• **PROBLEM DESCRIPTION**: Locate the string "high" throughout the material and copy every line in which it occurs.

<<<<

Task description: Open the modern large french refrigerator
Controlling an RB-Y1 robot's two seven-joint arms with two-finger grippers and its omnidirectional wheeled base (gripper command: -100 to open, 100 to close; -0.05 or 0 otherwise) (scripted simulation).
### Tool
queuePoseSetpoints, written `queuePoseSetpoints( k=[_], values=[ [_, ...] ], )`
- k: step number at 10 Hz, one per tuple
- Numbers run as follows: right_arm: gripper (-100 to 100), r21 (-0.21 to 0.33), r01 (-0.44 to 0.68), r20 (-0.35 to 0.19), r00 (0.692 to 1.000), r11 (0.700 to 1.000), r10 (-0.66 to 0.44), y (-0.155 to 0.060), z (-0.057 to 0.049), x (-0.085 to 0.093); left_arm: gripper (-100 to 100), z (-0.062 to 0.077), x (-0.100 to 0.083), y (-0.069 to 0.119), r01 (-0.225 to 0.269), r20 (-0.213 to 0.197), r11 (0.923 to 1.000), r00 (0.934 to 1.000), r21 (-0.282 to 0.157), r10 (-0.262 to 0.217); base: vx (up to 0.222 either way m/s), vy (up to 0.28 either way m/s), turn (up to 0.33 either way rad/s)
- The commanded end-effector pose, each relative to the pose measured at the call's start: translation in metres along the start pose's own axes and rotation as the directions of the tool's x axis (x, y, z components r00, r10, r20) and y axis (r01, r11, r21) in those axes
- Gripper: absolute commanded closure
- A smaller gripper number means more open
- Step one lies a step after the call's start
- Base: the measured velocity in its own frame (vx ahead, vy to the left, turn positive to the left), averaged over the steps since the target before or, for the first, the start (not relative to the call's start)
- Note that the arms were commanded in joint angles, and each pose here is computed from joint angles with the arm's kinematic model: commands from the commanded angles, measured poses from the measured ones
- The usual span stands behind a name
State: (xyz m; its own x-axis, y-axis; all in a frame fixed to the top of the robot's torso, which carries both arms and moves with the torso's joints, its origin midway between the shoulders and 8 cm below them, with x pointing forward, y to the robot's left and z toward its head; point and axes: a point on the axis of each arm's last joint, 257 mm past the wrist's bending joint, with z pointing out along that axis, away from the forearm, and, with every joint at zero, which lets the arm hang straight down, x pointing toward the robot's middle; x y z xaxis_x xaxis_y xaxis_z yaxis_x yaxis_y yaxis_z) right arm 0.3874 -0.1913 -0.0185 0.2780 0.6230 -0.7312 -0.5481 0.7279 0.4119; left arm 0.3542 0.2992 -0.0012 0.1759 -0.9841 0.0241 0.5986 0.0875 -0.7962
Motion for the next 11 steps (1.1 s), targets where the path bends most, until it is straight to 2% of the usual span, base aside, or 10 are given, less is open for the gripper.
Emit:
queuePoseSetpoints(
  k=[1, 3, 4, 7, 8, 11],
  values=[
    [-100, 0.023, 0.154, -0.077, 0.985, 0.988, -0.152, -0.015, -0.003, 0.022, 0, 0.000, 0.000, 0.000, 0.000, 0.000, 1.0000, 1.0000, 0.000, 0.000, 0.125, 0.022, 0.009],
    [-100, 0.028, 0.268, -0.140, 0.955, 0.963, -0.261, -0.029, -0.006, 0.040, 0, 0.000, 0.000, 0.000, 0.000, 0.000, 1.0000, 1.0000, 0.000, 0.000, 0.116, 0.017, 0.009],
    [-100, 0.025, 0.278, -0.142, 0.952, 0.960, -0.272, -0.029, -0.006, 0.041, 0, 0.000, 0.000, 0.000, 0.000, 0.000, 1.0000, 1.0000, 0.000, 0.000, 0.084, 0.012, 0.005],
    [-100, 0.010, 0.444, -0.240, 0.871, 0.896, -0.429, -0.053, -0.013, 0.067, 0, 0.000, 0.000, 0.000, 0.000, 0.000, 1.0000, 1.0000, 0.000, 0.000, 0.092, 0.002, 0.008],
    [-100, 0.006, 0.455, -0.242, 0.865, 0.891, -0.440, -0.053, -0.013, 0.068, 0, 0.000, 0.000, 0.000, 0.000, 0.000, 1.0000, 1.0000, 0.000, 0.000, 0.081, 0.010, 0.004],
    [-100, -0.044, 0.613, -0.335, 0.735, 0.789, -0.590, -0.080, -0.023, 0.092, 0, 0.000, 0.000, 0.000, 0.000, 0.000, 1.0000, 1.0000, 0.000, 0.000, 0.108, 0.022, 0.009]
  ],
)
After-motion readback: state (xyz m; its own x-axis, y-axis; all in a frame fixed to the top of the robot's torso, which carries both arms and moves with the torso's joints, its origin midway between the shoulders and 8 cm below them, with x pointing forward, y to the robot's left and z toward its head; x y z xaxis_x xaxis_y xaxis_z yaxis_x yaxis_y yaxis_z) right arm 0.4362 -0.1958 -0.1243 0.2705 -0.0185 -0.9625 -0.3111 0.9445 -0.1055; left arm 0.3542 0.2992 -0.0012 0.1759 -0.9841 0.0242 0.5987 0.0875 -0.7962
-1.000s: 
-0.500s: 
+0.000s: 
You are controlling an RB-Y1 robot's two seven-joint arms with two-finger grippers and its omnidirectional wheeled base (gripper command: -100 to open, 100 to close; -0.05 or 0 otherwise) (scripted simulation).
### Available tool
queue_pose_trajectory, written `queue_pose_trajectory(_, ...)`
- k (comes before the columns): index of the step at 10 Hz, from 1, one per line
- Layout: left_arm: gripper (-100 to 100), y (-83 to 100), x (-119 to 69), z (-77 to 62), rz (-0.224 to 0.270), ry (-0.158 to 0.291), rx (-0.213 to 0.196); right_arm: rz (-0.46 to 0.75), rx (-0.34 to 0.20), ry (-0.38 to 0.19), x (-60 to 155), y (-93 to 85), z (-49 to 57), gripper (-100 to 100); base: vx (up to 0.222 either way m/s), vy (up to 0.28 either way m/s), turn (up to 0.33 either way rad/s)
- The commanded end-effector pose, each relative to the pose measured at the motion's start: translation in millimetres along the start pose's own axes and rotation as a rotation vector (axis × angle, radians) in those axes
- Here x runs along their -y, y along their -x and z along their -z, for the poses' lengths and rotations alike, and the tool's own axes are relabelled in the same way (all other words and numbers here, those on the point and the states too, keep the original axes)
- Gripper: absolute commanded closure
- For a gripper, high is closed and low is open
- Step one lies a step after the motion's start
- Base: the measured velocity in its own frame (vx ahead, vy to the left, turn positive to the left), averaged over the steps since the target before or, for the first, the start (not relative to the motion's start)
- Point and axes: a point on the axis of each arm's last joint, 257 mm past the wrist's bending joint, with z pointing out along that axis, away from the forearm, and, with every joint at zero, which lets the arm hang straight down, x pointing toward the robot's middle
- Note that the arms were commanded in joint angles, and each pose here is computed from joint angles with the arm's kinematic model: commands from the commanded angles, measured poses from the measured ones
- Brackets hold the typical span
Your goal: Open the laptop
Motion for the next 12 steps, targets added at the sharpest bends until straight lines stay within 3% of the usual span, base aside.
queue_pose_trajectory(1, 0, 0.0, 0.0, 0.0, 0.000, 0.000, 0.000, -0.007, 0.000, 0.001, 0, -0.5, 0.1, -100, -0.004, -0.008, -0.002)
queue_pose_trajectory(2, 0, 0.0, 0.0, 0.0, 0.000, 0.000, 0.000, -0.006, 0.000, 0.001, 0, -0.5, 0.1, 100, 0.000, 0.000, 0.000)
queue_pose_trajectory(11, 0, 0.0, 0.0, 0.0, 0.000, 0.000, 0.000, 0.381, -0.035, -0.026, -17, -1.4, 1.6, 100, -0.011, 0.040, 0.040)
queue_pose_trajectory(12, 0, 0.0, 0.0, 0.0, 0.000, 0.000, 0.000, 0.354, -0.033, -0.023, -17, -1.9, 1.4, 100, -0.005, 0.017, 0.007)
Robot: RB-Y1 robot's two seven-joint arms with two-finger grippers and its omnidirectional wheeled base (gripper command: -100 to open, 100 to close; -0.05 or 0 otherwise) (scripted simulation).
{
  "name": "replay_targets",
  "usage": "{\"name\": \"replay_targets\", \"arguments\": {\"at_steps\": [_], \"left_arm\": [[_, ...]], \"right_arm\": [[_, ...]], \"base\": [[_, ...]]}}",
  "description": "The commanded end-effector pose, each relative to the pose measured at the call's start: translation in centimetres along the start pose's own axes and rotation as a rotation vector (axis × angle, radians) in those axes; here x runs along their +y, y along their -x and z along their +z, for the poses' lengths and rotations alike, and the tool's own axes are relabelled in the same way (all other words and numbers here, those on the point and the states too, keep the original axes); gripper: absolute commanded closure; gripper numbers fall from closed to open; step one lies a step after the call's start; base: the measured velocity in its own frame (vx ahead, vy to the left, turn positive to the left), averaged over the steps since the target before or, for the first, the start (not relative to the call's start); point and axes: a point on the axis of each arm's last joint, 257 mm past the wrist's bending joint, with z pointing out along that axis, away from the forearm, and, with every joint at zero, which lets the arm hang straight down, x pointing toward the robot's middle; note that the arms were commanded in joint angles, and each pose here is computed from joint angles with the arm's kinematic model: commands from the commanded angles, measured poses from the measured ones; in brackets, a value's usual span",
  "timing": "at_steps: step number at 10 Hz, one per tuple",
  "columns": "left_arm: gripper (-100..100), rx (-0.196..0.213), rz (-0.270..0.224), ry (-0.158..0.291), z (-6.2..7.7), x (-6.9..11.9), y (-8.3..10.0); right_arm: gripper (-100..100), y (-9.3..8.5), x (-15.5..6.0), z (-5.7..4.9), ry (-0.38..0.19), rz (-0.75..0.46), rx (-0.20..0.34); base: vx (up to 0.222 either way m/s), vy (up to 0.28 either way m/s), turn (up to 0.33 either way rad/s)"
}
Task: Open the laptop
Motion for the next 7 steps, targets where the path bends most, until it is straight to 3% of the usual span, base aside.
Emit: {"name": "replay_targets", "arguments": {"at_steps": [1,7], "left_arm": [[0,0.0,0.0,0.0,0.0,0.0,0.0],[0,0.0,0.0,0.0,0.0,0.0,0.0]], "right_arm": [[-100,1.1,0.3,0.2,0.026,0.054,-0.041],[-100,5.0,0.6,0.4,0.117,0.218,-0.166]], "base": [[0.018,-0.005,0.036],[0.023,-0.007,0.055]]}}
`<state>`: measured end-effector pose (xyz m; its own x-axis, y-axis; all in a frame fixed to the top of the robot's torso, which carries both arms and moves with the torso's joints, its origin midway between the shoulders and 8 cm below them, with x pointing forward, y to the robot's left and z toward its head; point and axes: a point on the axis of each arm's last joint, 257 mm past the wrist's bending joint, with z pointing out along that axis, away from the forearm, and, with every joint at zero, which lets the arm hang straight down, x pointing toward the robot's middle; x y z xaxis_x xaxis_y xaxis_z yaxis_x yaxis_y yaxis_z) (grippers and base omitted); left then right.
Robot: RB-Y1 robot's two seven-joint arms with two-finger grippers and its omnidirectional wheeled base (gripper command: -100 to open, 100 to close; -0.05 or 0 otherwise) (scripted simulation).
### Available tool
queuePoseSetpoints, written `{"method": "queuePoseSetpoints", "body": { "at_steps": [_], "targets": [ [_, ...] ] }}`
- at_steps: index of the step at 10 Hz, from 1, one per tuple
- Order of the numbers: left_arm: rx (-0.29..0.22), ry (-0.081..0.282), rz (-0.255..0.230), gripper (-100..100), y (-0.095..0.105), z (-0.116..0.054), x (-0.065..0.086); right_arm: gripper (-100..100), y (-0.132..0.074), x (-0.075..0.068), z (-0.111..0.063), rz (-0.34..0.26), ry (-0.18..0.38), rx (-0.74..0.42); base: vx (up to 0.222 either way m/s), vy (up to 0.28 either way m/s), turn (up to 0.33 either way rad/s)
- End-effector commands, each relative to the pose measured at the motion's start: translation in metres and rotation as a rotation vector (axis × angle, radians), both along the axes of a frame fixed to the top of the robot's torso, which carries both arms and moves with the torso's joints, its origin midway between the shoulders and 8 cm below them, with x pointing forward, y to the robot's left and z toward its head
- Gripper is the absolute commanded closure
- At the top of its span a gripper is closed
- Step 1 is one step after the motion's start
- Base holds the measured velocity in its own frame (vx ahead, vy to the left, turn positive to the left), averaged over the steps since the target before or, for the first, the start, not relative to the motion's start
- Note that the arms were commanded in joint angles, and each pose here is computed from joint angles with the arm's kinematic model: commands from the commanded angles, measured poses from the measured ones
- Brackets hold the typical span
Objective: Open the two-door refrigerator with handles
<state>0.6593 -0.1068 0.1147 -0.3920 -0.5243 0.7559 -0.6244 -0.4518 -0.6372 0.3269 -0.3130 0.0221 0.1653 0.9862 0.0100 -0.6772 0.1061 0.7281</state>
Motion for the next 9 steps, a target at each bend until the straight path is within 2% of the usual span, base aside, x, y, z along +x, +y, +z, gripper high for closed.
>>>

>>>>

• **RESPONSE AREA**:
- For a gripper, high is closed and low is open
Motion for the next 9 steps, a target at each bend until the straight path is within 2% of the usual span, base aside, x, y, z along +x, +y, +z, gripper high for closed.

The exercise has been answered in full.